◆ **Exercise requirements**
From the entries that follow, report every line in which "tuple" occurs.

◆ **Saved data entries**
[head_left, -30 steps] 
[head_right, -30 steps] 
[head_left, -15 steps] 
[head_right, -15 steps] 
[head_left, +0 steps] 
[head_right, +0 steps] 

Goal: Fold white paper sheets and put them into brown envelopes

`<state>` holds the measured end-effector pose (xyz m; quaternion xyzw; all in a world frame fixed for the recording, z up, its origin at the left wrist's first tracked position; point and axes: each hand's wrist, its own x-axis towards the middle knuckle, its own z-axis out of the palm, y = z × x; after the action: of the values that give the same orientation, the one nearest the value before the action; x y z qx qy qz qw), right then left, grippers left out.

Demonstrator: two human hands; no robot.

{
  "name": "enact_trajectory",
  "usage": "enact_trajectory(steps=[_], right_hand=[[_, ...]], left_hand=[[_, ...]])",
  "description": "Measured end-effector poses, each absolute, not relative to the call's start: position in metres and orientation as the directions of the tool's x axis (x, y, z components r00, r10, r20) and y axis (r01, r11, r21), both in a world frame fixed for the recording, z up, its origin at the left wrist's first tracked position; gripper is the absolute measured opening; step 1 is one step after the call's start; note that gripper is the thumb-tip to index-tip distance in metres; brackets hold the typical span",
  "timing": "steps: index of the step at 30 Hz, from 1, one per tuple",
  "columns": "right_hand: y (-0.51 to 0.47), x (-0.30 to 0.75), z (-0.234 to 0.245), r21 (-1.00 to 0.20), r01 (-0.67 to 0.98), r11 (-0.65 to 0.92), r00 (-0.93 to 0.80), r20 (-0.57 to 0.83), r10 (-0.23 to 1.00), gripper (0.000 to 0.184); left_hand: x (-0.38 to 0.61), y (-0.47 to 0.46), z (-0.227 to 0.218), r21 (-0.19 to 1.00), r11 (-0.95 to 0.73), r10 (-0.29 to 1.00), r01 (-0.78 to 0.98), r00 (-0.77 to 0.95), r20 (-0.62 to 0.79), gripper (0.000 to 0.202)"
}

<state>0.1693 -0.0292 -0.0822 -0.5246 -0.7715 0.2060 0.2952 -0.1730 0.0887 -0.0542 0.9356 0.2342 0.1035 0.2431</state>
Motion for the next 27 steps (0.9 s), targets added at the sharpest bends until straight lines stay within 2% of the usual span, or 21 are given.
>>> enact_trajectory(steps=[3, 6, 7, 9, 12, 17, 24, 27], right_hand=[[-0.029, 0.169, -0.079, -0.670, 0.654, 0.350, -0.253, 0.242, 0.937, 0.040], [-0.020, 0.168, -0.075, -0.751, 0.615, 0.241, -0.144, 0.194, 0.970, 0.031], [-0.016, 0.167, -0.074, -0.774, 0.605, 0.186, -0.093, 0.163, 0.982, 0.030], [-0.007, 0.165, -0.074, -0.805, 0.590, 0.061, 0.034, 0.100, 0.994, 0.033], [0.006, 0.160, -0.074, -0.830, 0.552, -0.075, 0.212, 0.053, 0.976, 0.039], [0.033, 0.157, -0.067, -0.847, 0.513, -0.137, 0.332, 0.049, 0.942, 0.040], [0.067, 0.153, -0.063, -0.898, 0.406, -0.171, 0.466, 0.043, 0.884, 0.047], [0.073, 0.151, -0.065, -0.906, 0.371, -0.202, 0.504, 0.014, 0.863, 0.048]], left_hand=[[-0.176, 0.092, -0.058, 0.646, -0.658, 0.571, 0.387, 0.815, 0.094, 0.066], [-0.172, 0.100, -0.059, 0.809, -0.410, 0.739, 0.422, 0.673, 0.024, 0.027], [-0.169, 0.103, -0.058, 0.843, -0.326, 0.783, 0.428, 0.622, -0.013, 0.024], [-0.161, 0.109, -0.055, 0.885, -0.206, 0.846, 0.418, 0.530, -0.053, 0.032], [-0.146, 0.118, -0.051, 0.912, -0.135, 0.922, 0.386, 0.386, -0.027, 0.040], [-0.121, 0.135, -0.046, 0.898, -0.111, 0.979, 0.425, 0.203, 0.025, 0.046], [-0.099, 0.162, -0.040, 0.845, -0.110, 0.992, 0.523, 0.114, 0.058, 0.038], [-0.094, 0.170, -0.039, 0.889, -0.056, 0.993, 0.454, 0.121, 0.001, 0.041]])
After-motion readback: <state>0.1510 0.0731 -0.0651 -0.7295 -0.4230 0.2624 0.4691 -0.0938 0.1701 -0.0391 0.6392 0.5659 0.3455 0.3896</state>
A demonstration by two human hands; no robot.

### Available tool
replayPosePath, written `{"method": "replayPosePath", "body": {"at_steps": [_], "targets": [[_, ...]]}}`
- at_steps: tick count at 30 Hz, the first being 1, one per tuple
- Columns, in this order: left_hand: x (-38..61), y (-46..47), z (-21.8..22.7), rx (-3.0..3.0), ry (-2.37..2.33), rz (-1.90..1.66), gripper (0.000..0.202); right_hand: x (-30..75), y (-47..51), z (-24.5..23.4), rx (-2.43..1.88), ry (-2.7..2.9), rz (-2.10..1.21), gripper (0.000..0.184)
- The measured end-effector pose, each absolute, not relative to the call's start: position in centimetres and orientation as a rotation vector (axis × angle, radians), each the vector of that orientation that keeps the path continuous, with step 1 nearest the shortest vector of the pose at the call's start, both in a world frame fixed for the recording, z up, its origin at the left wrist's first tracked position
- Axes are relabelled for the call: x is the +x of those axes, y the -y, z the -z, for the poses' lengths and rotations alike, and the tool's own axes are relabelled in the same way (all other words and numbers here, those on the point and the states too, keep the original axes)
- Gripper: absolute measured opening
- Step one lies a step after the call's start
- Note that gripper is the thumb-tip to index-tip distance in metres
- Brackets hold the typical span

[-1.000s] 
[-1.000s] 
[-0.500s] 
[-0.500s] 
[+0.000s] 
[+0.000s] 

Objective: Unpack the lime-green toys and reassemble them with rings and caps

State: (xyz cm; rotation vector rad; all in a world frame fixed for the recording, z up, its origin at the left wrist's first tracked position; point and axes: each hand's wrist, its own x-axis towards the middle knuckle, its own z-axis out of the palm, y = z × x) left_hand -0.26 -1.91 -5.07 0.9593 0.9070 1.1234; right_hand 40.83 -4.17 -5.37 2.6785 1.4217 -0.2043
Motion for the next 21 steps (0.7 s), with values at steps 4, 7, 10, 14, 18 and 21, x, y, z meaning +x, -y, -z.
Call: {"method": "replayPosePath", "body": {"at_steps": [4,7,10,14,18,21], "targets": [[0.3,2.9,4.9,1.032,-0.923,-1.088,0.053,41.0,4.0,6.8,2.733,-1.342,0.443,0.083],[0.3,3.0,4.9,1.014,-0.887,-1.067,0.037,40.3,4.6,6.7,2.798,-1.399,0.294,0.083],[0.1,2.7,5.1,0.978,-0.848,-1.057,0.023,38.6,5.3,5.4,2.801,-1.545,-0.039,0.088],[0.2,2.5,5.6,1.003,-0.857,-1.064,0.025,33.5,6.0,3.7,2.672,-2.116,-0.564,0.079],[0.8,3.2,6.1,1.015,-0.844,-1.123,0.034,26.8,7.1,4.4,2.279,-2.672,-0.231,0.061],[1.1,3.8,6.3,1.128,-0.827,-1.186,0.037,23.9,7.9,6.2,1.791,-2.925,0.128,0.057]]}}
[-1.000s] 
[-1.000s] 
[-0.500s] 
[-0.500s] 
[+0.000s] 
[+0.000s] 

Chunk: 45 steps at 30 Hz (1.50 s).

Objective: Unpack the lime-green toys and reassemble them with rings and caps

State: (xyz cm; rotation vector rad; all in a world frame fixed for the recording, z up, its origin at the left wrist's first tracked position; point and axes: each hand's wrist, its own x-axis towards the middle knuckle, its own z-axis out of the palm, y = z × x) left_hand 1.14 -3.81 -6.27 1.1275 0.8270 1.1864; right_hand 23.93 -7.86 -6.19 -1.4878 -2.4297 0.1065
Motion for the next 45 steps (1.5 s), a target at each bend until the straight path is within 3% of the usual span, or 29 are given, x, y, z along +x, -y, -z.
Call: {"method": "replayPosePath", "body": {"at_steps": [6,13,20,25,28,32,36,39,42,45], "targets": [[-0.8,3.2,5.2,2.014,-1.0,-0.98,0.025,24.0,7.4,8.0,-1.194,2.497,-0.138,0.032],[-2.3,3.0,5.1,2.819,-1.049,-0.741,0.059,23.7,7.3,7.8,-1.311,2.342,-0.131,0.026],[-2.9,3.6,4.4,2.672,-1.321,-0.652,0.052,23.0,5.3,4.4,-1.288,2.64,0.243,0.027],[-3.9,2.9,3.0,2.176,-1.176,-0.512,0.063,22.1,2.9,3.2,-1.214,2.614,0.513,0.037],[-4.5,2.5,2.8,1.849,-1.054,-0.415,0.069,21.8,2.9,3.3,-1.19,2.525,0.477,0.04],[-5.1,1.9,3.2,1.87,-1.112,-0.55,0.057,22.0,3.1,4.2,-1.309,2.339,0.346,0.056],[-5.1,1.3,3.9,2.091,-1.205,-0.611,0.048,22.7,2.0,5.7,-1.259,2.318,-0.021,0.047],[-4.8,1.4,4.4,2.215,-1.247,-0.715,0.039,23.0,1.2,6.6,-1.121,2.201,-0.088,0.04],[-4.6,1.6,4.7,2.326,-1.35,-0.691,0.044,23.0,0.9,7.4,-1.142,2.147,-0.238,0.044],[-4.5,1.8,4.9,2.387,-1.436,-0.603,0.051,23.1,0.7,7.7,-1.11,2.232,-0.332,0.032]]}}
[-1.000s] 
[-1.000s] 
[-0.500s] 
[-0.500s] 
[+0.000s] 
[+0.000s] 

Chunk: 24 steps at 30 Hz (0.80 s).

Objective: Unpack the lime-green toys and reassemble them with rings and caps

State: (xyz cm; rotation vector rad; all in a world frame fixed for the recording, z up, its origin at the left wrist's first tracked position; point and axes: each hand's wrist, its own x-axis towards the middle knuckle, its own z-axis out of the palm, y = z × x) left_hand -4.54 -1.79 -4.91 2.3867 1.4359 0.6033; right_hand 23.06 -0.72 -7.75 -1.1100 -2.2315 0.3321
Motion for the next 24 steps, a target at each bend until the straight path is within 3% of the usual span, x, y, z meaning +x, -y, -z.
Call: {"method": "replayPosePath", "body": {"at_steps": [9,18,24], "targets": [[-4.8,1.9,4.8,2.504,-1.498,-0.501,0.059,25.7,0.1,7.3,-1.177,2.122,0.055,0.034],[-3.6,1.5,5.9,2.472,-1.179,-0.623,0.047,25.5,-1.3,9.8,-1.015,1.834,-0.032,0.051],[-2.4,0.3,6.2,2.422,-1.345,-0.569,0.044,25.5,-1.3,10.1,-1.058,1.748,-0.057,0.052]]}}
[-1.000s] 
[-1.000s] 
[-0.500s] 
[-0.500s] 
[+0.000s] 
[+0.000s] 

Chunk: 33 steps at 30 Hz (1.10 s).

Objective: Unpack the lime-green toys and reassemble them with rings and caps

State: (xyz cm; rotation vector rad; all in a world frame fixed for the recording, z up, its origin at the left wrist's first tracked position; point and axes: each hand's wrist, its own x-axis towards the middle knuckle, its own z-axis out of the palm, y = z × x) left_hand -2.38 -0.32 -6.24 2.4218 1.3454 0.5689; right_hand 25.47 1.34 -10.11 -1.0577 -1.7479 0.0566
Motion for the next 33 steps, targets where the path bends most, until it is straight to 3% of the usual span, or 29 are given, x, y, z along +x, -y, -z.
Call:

◆ **Response for this exercise**
  "timing": "steps: index of the step at 30 Hz, from 1, one per tuple",
- at_steps: tick count at 30 Hz, the first being 1, one per tuple

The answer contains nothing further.